The next morning was Sunday and I could hardly wait for the end of the service, for the alter call, so I could repent of my sins. I did and have never looked back.
I became the white sheep of the family.
That sounds good, but I also became the invisible kid. Since my record was clean and my siblings, well they were hell raisers, my mom and dad ignored me. I did well in school. I was active in church. I planned to go to college to study theology.
But the problem was, no one noticed me at home. My birthdays were the first thing I remember not having. Later my parents said, “Well, your birthday always landed at the end of the school year and since we were teachers and either moving to another school or wrapping up our school years, we simply forgot.”
Wow.
Football games were missed, track meets ignored, grades were looked at, “Okay, A’s and B’s what else…?”
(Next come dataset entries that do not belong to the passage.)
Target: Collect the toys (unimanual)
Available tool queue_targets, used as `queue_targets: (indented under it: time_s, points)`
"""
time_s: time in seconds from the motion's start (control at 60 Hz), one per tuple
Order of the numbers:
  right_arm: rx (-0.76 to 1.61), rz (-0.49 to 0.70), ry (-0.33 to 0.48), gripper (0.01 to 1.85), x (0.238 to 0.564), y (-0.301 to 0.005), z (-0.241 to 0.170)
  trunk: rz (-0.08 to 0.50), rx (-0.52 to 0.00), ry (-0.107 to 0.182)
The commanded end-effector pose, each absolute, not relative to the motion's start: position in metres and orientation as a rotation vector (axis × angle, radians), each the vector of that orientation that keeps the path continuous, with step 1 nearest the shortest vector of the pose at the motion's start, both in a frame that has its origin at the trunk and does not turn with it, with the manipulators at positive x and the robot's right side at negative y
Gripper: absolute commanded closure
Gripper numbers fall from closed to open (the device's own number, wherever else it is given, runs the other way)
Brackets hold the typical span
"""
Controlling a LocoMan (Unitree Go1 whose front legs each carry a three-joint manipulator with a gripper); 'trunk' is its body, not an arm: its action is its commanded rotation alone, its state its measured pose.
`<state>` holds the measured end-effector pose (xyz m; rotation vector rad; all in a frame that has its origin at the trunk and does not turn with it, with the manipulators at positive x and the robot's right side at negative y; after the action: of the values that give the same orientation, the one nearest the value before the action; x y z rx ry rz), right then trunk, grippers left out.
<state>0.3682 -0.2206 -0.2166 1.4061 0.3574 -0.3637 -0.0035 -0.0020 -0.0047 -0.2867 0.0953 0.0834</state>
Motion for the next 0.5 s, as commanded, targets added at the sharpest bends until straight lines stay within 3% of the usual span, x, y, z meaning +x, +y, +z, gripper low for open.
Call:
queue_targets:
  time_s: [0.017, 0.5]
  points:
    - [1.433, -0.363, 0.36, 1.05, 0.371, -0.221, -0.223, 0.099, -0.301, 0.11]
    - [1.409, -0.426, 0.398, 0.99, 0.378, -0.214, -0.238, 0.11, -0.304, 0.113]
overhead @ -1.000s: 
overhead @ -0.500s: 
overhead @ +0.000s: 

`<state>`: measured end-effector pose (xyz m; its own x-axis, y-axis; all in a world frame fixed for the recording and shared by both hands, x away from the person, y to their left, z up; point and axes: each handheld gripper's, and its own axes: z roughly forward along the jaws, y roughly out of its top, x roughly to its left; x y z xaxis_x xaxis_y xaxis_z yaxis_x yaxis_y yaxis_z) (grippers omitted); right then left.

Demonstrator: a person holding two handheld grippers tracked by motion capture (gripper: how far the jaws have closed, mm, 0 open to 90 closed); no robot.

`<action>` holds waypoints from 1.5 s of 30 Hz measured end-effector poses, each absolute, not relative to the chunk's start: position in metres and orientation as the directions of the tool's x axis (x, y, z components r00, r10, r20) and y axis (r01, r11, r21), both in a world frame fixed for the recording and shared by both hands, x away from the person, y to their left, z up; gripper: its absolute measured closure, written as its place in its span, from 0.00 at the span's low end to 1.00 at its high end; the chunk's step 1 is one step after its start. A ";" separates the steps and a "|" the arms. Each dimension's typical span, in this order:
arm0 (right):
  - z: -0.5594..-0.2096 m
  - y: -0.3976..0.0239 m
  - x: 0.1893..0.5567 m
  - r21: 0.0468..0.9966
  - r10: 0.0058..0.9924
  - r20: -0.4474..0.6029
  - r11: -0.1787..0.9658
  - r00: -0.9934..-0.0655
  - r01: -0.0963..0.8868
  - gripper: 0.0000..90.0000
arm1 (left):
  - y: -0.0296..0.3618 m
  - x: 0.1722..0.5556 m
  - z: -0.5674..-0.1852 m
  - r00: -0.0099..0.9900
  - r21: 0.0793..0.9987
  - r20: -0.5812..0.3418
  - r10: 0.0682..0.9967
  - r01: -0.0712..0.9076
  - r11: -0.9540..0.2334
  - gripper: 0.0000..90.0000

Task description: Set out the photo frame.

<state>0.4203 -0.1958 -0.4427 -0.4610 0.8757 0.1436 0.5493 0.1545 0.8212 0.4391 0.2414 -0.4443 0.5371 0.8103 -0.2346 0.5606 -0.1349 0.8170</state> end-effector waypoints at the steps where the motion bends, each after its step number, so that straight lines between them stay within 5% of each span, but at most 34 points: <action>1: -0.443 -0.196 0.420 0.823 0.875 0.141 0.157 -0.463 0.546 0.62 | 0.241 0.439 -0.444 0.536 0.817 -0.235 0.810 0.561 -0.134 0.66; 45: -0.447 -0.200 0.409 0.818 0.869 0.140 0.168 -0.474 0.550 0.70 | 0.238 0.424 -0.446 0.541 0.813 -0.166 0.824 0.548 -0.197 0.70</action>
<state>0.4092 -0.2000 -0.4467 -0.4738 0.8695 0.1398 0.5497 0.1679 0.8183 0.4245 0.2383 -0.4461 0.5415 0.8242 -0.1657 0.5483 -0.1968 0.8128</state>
The silence was deafening.
Their time and energy was spent getting my older sister out of trouble with pregnancies — 4, that I know of, before she was 17 — or my other sister with drinking, or my brother’s grades, attitude, or drug use.
But I seemed to have my stuff in order. I was the invisible kid.
Now this may not seem like a Tempest Tale to some, but I deal with feelings related to being invisible to this day. It is an invisible wound that I hide with my humor and gregarious ways. I became the class clown as a kid and have not stopped to this day.
Laughter is the best medicine and has helped me deal with my pain.
I couldn’t wait to leave for college to start life on my own, away from the deafening silence. But the loneliness was just as loud. So I did what every good preacher-boy does, I prayed. I asked for the loneliness to cease and the silence to go away. The answer from God, “Go thou, therefore, and seeketh a wife.” (Yes, He spoke in King James Version; I hadn’t found the NASB yet.)
She is the person who has helped me the most. We met at eighteen. On my nineteenth birthday, I had my first party. Now the loneliness is gone and the silence is filled with words of encouragement.
And I get a party every year.
It may be a drizzle to some, but it is my Tempest Tale.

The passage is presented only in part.